MEXICO CITY - Mexican plastics processors have signed a price-control pact with their government, allowing them to raise prices to reflect only increased resin costs. Leaders of Anipac, Mexico's national plastics processors association, representing more than 300 medium-sized and larger companies, reached an agreement with Mexico's trade and industry ministry, Secofi, to permit price increases ranging from 30-40 percent in 1995.
The agreement allows different end-product increases depending on the source and pricing of raw materials.
It refers to four separate categories: nationally available material priced in new pesos; national material priced in U.S. dollars; imported material charged in U.S. dollars; and a combination of resins, as with specialty engineering plastics.
However, the processors remain generally dissatisfied because they are unable to pass on other price increases they are facing following Mexico's peso devaluation crisis, said Anipac President Rafael Vidales Mendez.
``The truth is that the industry is in a very bad situation because we are only considering here the cost of raw materials,'' he said.
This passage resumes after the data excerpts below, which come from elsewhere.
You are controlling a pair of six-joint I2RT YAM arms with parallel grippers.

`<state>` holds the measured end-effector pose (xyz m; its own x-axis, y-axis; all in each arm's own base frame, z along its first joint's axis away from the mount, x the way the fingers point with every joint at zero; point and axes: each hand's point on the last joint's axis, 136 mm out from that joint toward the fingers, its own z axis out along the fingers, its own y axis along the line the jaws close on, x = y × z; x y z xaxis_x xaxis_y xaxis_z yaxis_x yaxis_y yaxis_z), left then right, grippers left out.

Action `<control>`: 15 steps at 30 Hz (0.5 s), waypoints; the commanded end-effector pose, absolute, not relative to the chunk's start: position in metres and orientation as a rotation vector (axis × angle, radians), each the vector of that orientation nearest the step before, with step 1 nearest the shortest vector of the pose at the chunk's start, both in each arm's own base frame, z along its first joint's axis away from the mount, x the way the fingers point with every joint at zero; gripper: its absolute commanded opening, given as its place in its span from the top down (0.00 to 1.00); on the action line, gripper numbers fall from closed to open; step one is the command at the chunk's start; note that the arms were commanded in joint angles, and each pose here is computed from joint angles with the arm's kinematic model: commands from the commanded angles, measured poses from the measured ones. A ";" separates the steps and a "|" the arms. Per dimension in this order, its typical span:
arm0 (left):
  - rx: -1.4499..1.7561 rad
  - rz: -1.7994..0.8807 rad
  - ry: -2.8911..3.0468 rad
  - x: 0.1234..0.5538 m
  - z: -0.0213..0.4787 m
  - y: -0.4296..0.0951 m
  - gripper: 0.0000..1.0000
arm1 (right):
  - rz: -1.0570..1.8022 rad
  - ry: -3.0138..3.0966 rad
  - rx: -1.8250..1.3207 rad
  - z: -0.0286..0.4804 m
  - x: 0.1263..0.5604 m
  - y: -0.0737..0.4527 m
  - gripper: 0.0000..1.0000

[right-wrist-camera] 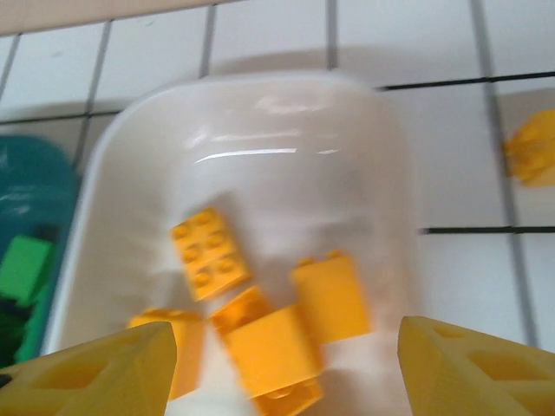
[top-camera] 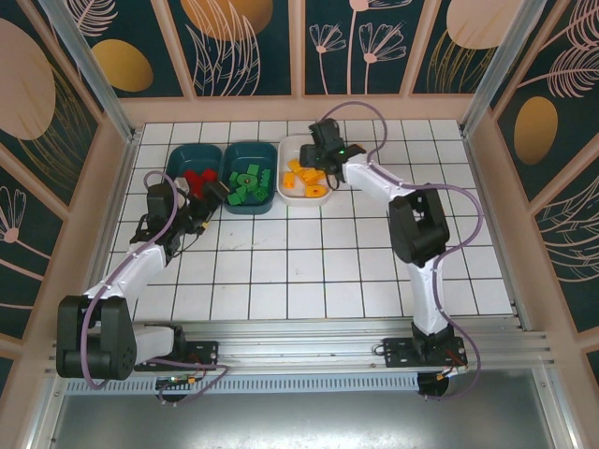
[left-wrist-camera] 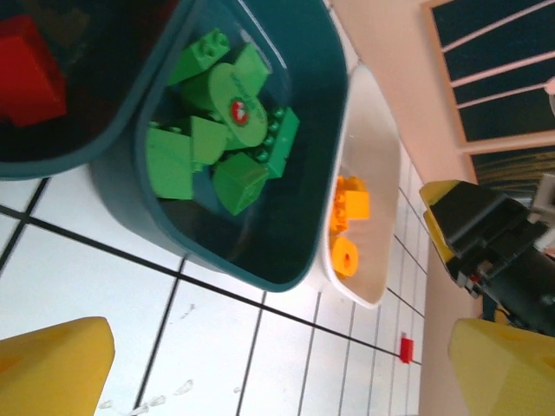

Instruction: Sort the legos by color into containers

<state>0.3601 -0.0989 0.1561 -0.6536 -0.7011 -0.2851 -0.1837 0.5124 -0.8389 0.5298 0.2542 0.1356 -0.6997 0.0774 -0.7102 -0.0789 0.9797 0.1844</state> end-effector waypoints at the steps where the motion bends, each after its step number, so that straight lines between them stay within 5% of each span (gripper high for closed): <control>1: -0.590 -1.195 2.101 0.358 0.173 -0.116 0.01 | 0.181 2.295 0.097 0.145 0.556 0.190 0.30; 7: -0.475 -1.236 2.132 0.355 0.177 -0.140 0.01 | 0.097 2.398 0.135 0.096 0.597 0.139 0.28; 15: -0.439 -1.226 2.159 0.363 0.179 -0.152 0.02 | 0.097 2.469 0.067 0.056 0.624 0.137 0.26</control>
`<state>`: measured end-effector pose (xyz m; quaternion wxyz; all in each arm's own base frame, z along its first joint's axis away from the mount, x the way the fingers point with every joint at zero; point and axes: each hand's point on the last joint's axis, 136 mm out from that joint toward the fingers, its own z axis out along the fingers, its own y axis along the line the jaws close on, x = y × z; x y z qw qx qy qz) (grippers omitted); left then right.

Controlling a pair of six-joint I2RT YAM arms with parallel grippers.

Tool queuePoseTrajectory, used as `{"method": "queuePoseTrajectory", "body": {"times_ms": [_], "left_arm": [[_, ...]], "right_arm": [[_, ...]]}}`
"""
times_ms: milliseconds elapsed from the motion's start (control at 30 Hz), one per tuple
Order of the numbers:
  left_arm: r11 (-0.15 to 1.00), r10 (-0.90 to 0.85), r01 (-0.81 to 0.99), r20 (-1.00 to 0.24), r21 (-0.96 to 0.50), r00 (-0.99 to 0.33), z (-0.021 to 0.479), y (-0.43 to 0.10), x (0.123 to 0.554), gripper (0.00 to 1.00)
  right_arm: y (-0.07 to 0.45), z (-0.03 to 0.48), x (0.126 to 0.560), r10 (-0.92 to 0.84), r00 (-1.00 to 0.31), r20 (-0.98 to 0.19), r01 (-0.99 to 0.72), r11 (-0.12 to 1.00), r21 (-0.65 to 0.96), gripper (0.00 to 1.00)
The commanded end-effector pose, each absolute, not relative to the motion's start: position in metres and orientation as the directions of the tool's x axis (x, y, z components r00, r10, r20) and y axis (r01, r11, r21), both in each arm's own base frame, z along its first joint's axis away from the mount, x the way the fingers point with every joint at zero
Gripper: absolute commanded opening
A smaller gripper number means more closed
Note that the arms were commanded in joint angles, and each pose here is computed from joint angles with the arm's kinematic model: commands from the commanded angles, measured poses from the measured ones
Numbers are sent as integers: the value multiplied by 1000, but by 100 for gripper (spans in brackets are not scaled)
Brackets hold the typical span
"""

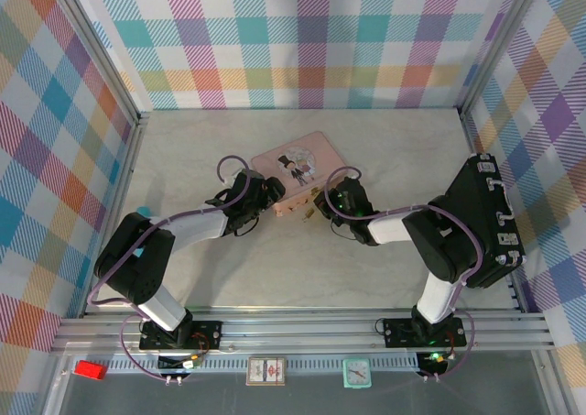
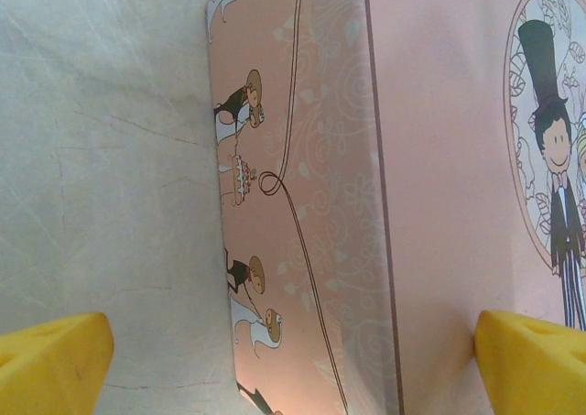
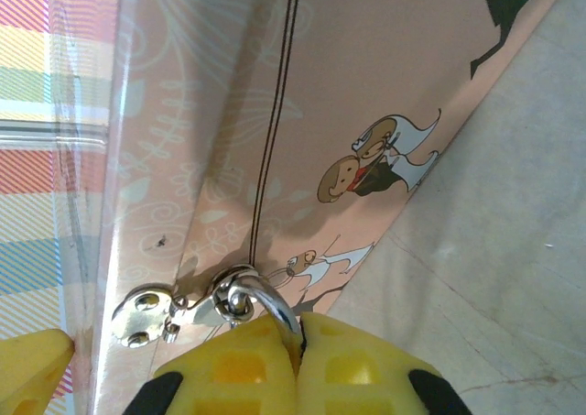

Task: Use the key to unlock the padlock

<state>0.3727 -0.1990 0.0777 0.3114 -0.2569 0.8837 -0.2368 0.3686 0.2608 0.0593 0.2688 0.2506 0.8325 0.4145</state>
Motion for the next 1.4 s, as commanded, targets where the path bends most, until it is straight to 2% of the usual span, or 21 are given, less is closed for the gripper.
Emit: {"method": "queuePoseTrajectory", "body": {"times_ms": [0,200,533,1133,1233,1367], "left_arm": [[824,-543,-384,-386,-416,-746,32,-178,344,99],[827,-542,-393,-387,-402,-746,31,-175,343,99],[827,-543,-397,-382,-398,-748,30,-176,345,99],[826,-543,-395,-378,-402,-750,32,-177,345,99],[825,-544,-396,-378,-403,-749,32,-177,345,99],[825,-545,-398,-380,-401,-747,32,-177,345,99]], "right_arm": [[251,58,378,656,-709,-259,198,539,819,1],[253,48,369,639,-731,-240,188,526,830,13],[258,43,366,615,-751,-240,166,528,833,19],[279,37,365,572,-781,-251,109,521,846,20],[282,37,362,570,-783,-249,104,514,851,17],[276,37,362,592,-766,-251,113,508,854,8]]}}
He pointed to other higher operating costs not covered in the pact, including additional materials such as inks, solvents, packaging material, machinery parts, utility and freight charges and labor.
Vidales added that, while each rise in operating costs might not appear to be serious alone, together they represent a major crisis for Mexico's plastics processors. This comes on top of heightened competition due toenactment of the North American Free Trade Agreement, sky-high domestic interest rates and already-high prices for imported resins.
Many Mexican processors currently are embroiled in talks with unions over the renewal of annually reviewed worker pay and conditions.
These negotiations have proved more difficult than ever in the face of the anticipated 1995 inflation rate of as much as 20 percent.
In industry segments in Mexico with no collective bargaining, companies negotiate their labor pacts individually.